• EXERCISE AIM
Lines from the top of the listing down to the one with "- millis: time", inclusive, are to be copied exactly.

• AVAILABLE DATA
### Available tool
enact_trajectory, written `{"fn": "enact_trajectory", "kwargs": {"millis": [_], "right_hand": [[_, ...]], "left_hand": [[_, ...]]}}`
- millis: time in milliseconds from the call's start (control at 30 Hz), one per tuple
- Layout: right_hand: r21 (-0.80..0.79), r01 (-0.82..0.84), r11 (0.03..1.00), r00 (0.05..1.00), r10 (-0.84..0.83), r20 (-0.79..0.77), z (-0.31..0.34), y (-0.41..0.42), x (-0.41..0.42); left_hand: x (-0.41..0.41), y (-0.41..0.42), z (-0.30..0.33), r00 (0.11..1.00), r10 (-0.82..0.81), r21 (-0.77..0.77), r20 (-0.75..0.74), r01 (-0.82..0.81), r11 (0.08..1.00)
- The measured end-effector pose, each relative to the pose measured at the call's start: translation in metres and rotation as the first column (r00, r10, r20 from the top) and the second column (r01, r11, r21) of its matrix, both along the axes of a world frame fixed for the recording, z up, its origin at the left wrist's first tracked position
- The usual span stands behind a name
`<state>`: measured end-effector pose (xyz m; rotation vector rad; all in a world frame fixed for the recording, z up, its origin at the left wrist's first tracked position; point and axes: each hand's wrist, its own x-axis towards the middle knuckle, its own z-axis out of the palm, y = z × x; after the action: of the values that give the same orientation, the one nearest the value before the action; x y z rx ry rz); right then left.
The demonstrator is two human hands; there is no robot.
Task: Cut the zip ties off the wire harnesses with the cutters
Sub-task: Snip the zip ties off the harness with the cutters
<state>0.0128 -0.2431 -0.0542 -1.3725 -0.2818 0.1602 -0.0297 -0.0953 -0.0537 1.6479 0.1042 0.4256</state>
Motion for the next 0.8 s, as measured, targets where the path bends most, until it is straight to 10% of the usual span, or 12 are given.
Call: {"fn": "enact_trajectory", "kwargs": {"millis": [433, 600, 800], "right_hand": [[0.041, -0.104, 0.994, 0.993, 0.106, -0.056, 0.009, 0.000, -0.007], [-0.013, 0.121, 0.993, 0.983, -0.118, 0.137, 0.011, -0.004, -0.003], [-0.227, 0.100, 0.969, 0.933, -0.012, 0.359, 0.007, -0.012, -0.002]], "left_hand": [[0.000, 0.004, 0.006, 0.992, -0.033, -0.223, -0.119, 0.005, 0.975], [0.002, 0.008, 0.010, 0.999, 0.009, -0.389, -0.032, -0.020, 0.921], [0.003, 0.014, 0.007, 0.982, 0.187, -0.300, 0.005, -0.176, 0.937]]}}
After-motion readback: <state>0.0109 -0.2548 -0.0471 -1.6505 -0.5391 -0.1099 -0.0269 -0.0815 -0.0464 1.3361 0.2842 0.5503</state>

• ANSWER BOX
### Available tool
enact_trajectory, written `{"fn": "enact_trajectory", "kwargs": {"millis": [_], "right_hand": [[_, ...]], "left_hand": [[_, ...]]}}`
- millis: time in milliseconds from the call's start (control at 30 Hz), one per tuple

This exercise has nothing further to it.